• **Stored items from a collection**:
BEGIN

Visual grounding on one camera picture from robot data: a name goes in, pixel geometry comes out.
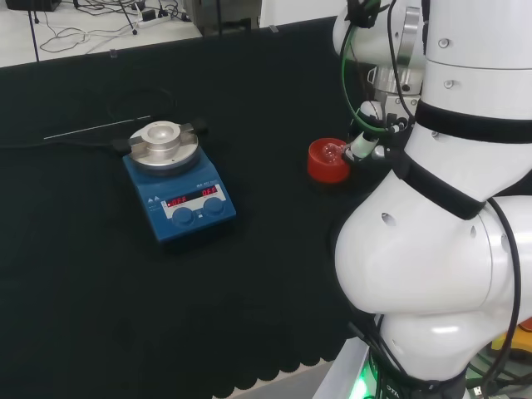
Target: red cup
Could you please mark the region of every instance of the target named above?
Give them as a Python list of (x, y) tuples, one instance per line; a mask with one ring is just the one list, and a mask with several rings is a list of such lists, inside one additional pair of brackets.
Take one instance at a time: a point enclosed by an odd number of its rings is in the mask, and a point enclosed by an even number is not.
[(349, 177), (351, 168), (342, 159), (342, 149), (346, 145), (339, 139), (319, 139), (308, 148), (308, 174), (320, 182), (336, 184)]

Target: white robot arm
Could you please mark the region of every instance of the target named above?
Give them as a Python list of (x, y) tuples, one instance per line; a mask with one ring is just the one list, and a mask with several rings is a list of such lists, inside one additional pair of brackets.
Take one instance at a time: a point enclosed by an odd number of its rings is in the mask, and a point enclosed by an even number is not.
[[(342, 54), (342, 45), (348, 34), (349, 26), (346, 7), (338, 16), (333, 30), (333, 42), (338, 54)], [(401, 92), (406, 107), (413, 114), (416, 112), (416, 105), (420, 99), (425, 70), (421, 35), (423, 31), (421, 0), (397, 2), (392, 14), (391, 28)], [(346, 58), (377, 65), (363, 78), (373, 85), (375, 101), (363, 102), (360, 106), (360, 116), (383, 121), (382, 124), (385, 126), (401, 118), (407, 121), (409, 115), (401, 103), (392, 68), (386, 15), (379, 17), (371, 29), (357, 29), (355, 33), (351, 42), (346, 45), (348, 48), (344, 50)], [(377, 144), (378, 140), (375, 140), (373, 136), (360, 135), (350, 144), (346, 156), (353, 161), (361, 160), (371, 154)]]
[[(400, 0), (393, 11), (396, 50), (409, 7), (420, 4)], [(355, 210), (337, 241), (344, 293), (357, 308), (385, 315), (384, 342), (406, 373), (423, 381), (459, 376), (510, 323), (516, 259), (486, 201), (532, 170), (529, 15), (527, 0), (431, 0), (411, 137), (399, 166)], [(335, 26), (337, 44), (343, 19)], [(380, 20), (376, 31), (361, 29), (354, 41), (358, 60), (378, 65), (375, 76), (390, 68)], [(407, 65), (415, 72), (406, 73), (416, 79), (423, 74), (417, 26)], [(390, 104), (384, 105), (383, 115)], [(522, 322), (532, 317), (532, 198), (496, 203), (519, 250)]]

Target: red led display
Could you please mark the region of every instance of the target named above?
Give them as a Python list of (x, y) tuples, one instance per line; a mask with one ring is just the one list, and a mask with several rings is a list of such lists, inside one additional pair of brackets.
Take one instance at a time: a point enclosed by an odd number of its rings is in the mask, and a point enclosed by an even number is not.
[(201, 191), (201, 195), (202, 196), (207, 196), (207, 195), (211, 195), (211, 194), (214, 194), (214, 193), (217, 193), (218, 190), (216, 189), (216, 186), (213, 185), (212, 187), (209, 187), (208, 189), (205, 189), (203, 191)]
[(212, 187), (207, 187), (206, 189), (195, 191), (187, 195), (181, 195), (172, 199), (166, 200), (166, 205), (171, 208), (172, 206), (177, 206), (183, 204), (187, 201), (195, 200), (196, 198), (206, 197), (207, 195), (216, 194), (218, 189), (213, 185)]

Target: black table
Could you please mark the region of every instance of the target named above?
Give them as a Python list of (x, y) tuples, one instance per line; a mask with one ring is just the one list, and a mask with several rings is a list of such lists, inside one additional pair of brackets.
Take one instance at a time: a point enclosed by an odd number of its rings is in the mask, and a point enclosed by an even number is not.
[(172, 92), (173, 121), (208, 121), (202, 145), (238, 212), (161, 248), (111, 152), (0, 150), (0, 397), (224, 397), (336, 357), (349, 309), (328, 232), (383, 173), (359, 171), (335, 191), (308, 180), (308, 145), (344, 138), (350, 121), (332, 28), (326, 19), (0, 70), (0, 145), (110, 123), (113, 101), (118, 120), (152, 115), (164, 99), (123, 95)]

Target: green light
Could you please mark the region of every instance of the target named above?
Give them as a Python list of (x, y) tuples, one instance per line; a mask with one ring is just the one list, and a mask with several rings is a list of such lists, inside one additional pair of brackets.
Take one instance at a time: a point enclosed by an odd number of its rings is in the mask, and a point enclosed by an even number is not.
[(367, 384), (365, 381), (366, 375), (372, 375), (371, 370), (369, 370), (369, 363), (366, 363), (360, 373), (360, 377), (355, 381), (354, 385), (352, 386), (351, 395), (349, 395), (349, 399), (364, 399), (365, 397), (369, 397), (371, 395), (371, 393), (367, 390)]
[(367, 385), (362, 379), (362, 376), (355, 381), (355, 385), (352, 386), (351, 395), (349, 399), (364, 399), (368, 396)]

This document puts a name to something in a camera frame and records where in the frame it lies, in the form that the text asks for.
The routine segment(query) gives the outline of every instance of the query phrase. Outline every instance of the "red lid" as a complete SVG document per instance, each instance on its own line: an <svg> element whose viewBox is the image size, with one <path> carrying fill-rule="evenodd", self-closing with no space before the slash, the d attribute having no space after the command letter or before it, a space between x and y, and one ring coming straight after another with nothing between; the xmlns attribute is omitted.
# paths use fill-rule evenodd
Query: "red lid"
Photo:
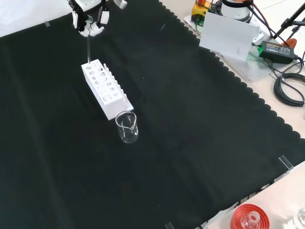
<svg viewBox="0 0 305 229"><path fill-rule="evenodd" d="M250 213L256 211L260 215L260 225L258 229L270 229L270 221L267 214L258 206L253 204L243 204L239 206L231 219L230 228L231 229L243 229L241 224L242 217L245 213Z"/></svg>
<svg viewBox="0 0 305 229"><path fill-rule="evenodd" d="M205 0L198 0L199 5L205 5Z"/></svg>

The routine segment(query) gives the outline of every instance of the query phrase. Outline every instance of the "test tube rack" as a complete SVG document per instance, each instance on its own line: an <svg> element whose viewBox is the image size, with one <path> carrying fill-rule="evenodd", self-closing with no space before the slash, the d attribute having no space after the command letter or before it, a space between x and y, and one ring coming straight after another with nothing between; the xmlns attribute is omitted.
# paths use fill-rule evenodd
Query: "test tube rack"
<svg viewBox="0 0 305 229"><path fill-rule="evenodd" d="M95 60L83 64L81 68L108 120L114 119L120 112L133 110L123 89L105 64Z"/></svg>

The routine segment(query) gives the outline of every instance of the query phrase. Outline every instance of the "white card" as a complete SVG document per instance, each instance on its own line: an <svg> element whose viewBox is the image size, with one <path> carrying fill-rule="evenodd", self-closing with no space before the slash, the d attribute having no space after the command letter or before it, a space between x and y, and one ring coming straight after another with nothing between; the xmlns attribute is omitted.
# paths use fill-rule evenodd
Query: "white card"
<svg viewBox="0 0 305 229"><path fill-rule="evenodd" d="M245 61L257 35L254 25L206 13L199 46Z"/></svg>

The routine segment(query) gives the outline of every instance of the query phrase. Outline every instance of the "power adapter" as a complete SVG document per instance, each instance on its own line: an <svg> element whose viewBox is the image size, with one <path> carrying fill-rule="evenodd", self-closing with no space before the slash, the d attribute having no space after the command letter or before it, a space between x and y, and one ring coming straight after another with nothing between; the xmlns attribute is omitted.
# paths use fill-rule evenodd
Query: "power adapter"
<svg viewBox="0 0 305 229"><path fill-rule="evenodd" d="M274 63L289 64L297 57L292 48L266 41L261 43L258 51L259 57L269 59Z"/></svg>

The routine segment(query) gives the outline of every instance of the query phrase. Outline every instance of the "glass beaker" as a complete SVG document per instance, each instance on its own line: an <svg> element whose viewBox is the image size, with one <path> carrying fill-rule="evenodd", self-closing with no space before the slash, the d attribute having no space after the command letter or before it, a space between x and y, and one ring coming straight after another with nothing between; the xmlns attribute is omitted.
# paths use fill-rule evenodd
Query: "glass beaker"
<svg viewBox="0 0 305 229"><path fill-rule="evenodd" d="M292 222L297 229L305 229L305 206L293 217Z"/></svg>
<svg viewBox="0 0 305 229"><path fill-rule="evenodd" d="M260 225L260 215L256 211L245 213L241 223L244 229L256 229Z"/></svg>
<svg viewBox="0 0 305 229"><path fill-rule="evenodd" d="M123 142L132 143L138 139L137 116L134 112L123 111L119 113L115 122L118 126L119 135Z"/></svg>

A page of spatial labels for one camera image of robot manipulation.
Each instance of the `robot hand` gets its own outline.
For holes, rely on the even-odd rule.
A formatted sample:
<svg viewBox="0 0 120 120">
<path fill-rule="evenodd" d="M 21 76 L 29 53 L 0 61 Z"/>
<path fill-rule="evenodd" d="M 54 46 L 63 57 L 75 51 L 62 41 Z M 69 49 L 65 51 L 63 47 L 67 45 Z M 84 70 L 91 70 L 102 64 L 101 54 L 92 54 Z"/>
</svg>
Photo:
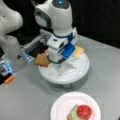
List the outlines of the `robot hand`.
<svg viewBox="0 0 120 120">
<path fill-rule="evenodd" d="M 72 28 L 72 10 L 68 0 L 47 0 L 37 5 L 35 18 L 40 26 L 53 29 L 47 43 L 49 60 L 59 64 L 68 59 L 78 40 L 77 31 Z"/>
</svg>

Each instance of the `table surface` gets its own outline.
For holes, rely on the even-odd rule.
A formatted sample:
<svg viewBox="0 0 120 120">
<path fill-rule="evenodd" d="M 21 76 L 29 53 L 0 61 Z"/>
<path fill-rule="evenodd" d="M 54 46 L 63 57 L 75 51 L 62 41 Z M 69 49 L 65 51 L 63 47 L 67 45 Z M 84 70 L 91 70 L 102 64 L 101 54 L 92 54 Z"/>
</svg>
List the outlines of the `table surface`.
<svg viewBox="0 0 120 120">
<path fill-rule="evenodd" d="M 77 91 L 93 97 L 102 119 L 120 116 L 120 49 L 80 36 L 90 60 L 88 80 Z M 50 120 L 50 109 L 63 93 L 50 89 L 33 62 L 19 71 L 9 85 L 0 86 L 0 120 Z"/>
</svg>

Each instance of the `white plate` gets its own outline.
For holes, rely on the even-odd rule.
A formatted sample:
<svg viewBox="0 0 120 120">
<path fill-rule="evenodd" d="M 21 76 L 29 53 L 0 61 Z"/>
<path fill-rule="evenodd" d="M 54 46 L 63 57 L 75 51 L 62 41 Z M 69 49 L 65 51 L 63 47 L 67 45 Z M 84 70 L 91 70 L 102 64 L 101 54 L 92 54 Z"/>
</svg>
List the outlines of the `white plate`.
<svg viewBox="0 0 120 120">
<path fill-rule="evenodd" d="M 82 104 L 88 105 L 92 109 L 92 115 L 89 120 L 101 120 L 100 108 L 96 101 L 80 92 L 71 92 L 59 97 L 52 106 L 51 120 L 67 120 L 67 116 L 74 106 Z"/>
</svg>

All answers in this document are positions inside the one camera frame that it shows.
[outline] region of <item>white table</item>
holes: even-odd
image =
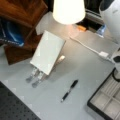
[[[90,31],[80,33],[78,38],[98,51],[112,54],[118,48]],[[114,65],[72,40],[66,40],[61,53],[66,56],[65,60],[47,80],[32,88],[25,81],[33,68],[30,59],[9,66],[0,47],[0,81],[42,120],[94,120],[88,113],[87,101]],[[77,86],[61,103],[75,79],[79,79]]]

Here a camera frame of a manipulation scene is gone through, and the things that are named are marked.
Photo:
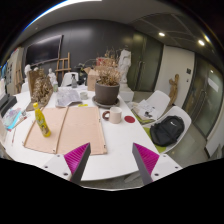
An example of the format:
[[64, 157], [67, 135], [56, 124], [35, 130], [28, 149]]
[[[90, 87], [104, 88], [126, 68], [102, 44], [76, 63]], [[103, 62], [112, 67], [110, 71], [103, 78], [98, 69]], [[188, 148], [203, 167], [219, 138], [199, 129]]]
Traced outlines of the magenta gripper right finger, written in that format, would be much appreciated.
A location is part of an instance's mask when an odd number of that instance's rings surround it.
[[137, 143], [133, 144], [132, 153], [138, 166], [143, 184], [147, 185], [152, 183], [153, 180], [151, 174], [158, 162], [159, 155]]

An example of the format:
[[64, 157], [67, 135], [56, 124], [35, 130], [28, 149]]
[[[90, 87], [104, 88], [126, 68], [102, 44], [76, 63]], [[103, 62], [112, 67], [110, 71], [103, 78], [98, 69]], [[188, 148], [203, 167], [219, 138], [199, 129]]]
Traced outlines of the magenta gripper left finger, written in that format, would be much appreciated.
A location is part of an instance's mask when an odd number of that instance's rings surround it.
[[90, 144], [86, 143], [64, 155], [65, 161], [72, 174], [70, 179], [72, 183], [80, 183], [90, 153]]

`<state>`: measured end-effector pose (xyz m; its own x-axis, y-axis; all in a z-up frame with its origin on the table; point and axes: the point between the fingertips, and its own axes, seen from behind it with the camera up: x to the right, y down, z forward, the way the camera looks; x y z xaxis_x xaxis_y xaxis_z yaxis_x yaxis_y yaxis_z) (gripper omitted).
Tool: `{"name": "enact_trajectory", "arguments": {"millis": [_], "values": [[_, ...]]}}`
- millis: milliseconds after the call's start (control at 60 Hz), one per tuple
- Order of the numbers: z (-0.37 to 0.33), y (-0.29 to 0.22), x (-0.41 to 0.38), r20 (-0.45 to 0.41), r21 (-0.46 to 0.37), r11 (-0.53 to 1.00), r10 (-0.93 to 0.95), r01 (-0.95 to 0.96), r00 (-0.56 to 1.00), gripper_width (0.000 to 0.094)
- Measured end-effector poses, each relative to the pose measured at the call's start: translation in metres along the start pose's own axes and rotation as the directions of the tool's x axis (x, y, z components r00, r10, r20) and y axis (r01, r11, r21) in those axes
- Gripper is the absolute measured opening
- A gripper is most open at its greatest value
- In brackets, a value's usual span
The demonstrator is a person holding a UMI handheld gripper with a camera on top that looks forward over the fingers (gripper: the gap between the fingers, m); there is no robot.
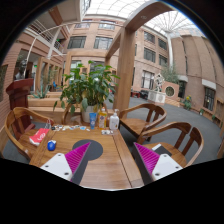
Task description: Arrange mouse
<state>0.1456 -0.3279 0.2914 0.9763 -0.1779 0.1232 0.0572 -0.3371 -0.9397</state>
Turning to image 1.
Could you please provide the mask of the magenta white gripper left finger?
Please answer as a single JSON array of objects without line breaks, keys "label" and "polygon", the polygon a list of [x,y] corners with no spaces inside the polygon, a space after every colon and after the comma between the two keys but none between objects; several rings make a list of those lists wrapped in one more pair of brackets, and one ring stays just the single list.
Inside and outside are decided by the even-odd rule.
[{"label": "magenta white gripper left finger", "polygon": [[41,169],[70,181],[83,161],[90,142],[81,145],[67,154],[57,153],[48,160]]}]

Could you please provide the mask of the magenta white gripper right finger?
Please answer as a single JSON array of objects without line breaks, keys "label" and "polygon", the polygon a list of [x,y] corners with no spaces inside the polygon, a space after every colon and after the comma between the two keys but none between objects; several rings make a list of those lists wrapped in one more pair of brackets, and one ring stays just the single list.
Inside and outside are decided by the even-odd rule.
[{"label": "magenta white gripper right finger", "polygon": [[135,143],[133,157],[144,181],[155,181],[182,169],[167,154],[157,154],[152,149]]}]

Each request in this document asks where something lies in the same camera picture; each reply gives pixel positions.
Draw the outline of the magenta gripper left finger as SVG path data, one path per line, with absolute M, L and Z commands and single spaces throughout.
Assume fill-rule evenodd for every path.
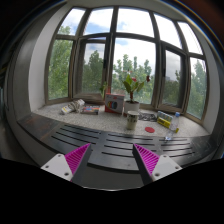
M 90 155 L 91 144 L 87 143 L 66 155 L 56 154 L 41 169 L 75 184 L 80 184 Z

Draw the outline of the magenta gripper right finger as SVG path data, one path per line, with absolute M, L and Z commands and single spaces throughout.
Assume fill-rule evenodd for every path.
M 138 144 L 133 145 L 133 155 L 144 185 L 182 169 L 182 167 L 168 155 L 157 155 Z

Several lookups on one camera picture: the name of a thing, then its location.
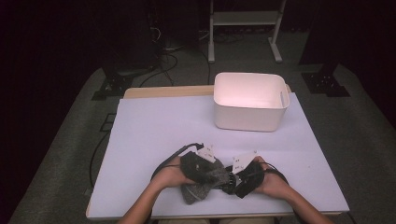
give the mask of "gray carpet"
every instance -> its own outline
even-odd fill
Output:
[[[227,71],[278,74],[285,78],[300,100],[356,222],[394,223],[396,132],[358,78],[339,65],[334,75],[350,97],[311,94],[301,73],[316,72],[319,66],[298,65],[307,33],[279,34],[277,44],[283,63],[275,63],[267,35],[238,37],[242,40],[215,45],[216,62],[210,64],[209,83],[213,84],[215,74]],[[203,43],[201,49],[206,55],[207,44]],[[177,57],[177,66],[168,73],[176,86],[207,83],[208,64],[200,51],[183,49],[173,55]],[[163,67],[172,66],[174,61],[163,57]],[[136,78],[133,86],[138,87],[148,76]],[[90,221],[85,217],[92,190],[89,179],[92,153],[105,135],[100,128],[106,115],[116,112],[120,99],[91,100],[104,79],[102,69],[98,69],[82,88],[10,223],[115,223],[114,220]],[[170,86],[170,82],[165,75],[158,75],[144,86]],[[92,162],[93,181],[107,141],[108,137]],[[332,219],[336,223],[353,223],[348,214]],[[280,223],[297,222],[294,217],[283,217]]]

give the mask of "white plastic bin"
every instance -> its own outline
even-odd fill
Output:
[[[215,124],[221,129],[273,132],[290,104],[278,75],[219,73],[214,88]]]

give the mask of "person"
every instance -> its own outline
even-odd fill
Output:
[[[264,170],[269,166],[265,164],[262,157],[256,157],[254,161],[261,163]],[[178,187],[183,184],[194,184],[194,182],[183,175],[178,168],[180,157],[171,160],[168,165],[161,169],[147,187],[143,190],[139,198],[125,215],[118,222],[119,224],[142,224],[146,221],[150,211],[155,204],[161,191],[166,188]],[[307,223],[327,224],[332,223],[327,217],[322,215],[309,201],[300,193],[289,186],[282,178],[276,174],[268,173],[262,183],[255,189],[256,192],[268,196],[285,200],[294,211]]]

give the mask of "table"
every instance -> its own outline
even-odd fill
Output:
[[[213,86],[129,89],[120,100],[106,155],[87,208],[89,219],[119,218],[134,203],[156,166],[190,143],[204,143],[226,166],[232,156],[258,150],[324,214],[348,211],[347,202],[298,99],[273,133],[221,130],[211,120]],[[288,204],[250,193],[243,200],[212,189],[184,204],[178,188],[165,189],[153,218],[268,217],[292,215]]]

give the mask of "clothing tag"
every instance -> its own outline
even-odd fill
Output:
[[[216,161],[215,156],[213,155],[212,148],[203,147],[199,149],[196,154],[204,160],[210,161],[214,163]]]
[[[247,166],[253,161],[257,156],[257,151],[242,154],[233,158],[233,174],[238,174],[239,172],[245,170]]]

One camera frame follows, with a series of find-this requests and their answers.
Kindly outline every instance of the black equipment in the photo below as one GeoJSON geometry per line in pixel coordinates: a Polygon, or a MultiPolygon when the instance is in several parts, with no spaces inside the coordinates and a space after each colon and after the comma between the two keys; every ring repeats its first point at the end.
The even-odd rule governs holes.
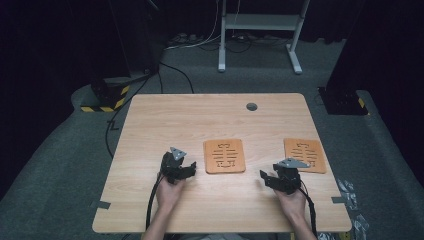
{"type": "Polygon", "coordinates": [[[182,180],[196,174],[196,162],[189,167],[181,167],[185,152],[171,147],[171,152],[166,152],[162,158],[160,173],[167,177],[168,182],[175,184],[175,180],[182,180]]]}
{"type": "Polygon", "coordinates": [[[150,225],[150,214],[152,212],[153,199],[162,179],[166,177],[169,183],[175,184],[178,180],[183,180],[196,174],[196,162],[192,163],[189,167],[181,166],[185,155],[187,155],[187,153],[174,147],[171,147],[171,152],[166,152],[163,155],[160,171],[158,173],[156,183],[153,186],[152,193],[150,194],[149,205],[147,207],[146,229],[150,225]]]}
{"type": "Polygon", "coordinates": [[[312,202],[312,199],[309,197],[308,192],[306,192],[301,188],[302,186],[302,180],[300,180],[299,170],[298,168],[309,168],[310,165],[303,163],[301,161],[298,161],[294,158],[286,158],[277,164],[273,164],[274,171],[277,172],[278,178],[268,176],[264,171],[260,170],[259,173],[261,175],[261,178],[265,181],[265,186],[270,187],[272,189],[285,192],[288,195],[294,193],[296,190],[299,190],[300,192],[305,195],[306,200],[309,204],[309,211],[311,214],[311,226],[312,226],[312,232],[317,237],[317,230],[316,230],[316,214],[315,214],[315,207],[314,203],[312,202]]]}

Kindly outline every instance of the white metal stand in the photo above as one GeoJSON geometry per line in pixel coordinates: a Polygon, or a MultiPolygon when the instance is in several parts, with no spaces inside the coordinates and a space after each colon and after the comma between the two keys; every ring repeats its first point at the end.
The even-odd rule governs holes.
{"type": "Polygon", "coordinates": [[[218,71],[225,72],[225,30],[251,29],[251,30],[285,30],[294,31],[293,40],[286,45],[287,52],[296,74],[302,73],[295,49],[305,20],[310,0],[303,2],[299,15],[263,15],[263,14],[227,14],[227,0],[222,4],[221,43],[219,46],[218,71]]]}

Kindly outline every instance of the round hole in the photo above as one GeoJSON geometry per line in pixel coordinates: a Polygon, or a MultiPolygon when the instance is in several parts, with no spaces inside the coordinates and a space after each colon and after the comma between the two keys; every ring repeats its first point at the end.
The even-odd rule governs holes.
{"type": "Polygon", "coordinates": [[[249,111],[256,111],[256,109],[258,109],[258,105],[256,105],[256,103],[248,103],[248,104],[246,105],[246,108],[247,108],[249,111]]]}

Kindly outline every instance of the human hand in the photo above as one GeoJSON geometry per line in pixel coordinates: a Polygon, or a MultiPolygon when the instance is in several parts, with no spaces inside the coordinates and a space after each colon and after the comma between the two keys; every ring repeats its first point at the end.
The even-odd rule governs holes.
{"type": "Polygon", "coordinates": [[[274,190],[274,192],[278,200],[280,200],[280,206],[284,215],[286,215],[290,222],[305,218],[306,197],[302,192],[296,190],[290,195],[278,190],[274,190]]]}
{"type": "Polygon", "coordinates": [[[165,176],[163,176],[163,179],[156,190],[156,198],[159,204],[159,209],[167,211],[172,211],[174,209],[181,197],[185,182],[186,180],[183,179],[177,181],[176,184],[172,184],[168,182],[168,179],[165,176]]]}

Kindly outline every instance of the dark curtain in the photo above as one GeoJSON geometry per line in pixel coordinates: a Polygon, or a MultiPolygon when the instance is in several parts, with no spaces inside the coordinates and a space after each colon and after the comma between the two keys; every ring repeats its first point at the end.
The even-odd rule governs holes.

END

• **Exercise instructions**: Going through the entries above, tally every line that contains the string "answers", then state only the total.

• **Task output**: 2